Delving into this world of nonmonogamy, I find myself with resources that talk of compersion (the opposite of jealously) and open, honest, loving dialog exploring each other’s feelings.  Although this is great, for me and my relationship, it’s just not realistic.
My husband and I have agreed on a don’t ask don’t tell situation, where we are free to explore other physical relationships and are aware the other is doing the same but we are not necessarily comfortable swapping details. That being said, I thought I would share what it actually feels like to be in this type of relationship, how I deal with these feelings, and how I use them for personal growth and strength in my marriage.
Like I said, my husband and I don’t communicate our outside relationships to each other.
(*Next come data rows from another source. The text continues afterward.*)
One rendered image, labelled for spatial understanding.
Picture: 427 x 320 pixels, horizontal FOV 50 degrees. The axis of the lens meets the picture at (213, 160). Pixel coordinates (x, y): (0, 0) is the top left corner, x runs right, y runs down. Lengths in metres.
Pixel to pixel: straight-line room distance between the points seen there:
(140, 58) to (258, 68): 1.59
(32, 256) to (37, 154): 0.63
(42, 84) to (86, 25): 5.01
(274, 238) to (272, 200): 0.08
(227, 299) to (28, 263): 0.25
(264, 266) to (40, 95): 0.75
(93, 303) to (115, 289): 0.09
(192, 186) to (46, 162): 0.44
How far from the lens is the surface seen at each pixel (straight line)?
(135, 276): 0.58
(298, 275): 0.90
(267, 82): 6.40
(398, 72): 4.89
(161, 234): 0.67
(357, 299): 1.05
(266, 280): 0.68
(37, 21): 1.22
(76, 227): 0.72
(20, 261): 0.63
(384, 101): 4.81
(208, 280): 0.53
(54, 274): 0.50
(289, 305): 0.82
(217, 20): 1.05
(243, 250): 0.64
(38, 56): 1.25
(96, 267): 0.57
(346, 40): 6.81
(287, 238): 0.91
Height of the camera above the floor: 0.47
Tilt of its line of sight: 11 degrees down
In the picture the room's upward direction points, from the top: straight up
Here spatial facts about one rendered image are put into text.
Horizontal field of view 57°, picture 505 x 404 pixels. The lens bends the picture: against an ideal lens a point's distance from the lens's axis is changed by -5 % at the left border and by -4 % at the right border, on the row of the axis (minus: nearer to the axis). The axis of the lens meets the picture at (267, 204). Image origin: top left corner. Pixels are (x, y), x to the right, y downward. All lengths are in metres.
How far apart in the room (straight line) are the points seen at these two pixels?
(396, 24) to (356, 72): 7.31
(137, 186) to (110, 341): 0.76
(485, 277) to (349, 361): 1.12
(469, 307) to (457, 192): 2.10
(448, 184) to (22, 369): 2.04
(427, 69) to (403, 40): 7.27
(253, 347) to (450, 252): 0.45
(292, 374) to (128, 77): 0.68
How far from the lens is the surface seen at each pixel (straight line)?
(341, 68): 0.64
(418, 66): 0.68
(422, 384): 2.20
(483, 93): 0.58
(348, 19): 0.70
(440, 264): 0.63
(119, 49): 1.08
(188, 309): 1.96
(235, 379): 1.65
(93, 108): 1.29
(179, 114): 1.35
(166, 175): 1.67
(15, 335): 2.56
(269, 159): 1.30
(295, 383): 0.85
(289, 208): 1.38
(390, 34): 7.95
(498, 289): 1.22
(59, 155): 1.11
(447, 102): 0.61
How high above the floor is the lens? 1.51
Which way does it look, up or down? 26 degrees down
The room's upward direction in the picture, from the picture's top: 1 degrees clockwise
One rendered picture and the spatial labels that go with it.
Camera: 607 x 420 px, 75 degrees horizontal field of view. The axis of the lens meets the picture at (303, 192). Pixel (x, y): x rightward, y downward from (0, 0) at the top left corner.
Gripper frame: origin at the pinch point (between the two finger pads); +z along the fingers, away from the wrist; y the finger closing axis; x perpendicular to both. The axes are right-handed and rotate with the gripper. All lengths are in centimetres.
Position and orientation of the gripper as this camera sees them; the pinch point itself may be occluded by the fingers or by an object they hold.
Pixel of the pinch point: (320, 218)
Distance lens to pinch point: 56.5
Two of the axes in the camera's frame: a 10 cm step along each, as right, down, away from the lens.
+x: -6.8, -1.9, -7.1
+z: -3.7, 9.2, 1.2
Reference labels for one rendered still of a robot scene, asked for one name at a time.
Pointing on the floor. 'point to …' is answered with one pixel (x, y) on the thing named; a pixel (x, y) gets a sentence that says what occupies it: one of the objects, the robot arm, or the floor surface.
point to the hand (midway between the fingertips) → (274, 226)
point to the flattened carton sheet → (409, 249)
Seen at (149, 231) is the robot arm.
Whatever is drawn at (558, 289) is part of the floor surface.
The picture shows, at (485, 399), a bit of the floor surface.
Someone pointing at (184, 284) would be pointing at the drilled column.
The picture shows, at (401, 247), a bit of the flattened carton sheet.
It’s more just something we assume is happening in the background. But there come times when I will come across something that confirms this assumption. Missing condoms, late night text notifications, unknown whereabouts in the middle of the night, or the occasional unintended read message. I’m not going to sit here and say I feel joy for my partner’s outside relationship because what I feel is far from joy. Honestly, its very similar to what I felt when discovering I was being cheated on minus the deception/betrayal which I promise you, is a huge part of the trauma that comes with infidelity.
When I stumble across something that assures me that he is seeing someone else, my heart races and my hands shake. I feel… for a few moments jealously and disappointment, it doesn’t by any means feel good or anywhere close to joy or compersion. But then I stop and think. I also see other people. Does that change how I feel about my husband? Would I consider leaving him for someone else? Absolutely not. Why for some reason do I feel that what I do is totally under control but what he is doing is somehow a potential threat?
I remember once I woke to hearing my husband on the phone with someone else. When I realized what I was hearing I got out of bed and stood at the bedroom door listening to he’s voice coming from the living room. My heart was pounding so hard I struggled to hear him at all. He moved his conversation to the back patio, so I slowly made my way into the kitchen to listen. I don’t know why I did this. It’s not like I was trying to “catch him” or something. I sat down on the steps to our kitchen and listened to him. I could barely make out what he was saying but the tone of his voice pulled at my heart. I hadn’t heard him speak in that tone for years. There was a kindness behind it that I remembered fondly and wondered why aren’t I special enough to still be spoken to like that?
More recently I saw a message where he was calling another woman beautiful. Not sexy but beautiful. I know nothing was really meant by it and men will say anything when they are trying to hook up but beautiful again carried a kindness with it that I missed. Why was he putting all this kindness out there to everyone else and leaving me with what I interpreted as harshness?
I feel like this cultural paradigm of monogamy equating to true love sits in the back of a non-monogamous person’s mind and at times whispers “See he doesn’t really love you”. “If he did, he wouldn’t need her”. “Obviously, you aren’t enough”.  My analytical mind knows these things aren’t true but that doesn’t keep the thoughts from creeping in somehow. I am able to quickly dismiss them just by the sheer annoyance of their existence because I know these thoughts are not my own.
Each time one of these situations presents itself, I am grateful because once I think it out and realize what it is that’s bothering me and it’s never my partner having something physical with someone else. Once I dismiss the bullshit I know isn’t real, I can see the truth. In the examples I’ve given here, it’s simply me missing kindness from my partner and has nothing at all to do with sex.
I entered into this type of relationship as a means of protection from the unfaithful world of human sexuality and for the most part it has worked for me. I do not feel betrayed or lied to but that doesn’t mean I feel happy always. Open is vulnerable but I still truly believe it’s stronger than any closed relationship with walls built on half-truths.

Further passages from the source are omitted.